### [ASSIGNED TASK]
Print the listing below in its entirety, character for character.

::::::::

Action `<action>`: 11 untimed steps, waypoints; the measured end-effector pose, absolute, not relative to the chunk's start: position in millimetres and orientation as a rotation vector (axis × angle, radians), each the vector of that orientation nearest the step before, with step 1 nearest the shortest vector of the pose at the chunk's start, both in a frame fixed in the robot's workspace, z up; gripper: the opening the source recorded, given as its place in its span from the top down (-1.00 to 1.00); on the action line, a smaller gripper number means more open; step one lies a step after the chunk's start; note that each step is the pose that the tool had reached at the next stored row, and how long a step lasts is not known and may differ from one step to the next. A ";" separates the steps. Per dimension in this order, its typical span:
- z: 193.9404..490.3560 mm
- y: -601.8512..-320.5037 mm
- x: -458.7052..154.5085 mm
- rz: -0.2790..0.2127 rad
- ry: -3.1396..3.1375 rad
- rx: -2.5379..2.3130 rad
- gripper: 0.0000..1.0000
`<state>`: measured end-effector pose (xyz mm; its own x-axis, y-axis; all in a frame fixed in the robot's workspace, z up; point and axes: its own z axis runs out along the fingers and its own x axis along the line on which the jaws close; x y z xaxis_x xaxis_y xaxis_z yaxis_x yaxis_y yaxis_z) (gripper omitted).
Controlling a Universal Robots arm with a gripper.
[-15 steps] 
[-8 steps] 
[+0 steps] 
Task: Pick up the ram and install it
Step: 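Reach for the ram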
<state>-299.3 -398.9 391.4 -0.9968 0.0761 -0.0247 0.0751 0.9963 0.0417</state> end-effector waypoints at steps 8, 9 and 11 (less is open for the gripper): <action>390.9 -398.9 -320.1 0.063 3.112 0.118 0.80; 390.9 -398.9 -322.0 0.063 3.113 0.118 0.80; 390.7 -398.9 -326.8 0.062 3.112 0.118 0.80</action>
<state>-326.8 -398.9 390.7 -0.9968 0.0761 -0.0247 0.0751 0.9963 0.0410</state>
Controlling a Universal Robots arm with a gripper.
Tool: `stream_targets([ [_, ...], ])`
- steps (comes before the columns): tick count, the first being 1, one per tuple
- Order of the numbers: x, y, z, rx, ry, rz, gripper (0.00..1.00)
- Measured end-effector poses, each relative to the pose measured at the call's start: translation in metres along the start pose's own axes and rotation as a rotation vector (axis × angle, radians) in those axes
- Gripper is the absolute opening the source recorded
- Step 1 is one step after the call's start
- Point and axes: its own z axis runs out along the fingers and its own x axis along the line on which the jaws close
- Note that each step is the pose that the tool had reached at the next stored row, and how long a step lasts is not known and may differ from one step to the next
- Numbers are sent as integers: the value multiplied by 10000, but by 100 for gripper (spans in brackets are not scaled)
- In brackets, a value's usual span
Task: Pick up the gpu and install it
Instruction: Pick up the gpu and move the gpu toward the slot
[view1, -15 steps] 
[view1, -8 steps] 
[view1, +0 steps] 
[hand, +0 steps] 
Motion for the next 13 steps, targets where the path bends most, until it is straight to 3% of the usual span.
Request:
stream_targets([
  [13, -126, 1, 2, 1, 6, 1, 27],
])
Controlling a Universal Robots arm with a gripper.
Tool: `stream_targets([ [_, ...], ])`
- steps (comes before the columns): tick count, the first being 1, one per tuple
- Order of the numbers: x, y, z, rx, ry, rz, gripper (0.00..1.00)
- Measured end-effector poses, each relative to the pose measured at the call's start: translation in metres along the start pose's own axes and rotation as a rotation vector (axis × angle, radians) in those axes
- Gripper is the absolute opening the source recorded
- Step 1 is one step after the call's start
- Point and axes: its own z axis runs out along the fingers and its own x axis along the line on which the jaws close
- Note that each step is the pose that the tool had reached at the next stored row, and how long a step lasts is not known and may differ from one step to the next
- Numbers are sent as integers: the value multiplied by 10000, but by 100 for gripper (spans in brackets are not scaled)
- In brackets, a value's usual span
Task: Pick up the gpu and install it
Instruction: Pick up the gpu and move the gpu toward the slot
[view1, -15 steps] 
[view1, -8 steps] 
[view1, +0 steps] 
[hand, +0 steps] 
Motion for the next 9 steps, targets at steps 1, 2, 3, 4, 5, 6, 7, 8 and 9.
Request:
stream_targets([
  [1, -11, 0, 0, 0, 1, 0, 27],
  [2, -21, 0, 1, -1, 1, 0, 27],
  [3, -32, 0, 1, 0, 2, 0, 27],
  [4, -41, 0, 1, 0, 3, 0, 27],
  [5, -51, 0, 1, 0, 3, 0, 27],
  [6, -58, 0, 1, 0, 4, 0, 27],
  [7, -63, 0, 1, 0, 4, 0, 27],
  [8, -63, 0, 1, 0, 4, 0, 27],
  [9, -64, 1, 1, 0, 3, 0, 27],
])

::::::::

### [SOLUTION FOR THIS PROBLEM]
Action `<action>`: 11 untimed steps, waypoints; the measured end-effector pose, absolute, not relative to the chunk's start: position in millimetres and orientation as a rotation vector (axis × angle, radians), each the vector of that orientation nearest the step before, with step 1 nearest the shortest vector of the pose at the chunk's start, both in a frame fixed in the robot's workspace, z up; gripper: the opening the source recorded, given as its place in its span from the top down (-1.00 to 1.00); on the action line, a smaller gripper number means more open; step one lies a step after the chunk's start; note that each step is the pose that the tool had reached at the next stored row, and how long a step lasts is not known and may differ from one step to the next. A ";" separates the steps. Per dimension in this order, its typical span:
- z: 193.9404..490.3560 mm
- y: -601.8512..-320.5037 mm
- x: -458.7052..154.5085 mm
- rz: -0.2790..0.2127 rad
- ry: -3.1396..3.1375 rad
- rx: -2.5379..2.3130 rad
- gripper: 0.0000..1.0000
`<state>`: measured end-effector pose (xyz mm; its own x-axis, y-axis; all in a frame fixed in the robot's workspace, z up; point and axes: its own z axis runs out along the fingers and its own x axis along the line on which the jaws close; x y z xaxis_x xaxis_y xaxis_z yaxis_x yaxis_y yaxis_z) (gripper omitted).
Controlling a Universal Robots arm with a gripper.
[-15 steps] 
[-8 steps] 
[+0 steps] 
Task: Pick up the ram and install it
Step: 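Reach for the ram
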<state>-299.3 -398.9 391.4 -0.9968 0.0761 -0.0247 0.0751 0.9963 0.0417</state> end-effector waypoints at steps 8, 9 and 11 (less is open for the gripper): <action>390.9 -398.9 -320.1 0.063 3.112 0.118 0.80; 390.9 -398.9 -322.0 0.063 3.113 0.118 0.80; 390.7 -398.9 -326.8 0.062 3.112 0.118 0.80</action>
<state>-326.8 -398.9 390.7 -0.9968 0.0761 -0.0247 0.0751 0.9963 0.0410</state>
Controlling a Universal Robots arm with a gripper.
Tool: `stream_targets([ [_, ...], ])`
- steps (comes before the columns): tick count, the first being 1, one per tuple
- Order of the numbers: x, y, z, rx, ry, rz, gripper (0.00..1.00)
- Measured end-effector poses, each relative to the pose measured at the call's start: translation in metres along the start pose's own axes and rotation as a rotation vector (axis × angle, radians) in those axes
- Gripper is the absolute opening the source recorded
- Step 1 is one step after the call's start
- Point and axes: its own z axis runs out along the fingers and its own x axis along the line on which the jaws close
- Note that each step is the pose that the tool had reached at the next stored row, and how long a step lasts is not known and may differ from one step to the next
- Numbers are sent as integers: the value multiplied by 10000, but by 100 for gripper (spans in brackets are not scaled)
- In brackets, a value's usual span
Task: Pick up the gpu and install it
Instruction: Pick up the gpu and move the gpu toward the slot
[view1, -15 steps] 
[view1, -8 steps] 
[view1, +0 steps] 
[hand, +0 steps] 
Motion for the next 13 steps, targets where the path bends most, until it is straight to 3% of the usual span.
Request:
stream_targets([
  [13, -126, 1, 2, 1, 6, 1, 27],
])
Controlling a Universal Robots arm with a gripper.
Tool: `stream_targets([ [_, ...], ])`
- steps (comes before the columns): tick count, the first being 1, one per tuple
- Order of the numbers: x, y, z, rx, ry, rz, gripper (0.00..1.00)
- Measured end-effector poses, each relative to the pose measured at the call's start: translation in metres along the start pose's own axes and rotation as a rotation vector (axis × angle, radians) in those axes
- Gripper is the absolute opening the source recorded
- Step 1 is one step after the call's start
- Point and axes: its own z axis runs out along the fingers and its own x axis along the line on which the jaws close
- Note that each step is the pose that the tool had reached at the next stored row, and how long a step lasts is not known and may differ from one step to the next
- Numbers are sent as integers: the value multiplied by 10000, but by 100 for gripper (spans in brackets are not scaled)
- In brackets, a value's usual span
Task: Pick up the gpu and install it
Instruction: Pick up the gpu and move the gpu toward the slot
[view1, -15 steps] 
[view1, -8 steps] 
[view1, +0 steps] 
[hand, +0 steps] 
Motion for the next 9 steps, targets at steps 1, 2, 3, 4, 5, 6, 7, 8 and 9.
Request:
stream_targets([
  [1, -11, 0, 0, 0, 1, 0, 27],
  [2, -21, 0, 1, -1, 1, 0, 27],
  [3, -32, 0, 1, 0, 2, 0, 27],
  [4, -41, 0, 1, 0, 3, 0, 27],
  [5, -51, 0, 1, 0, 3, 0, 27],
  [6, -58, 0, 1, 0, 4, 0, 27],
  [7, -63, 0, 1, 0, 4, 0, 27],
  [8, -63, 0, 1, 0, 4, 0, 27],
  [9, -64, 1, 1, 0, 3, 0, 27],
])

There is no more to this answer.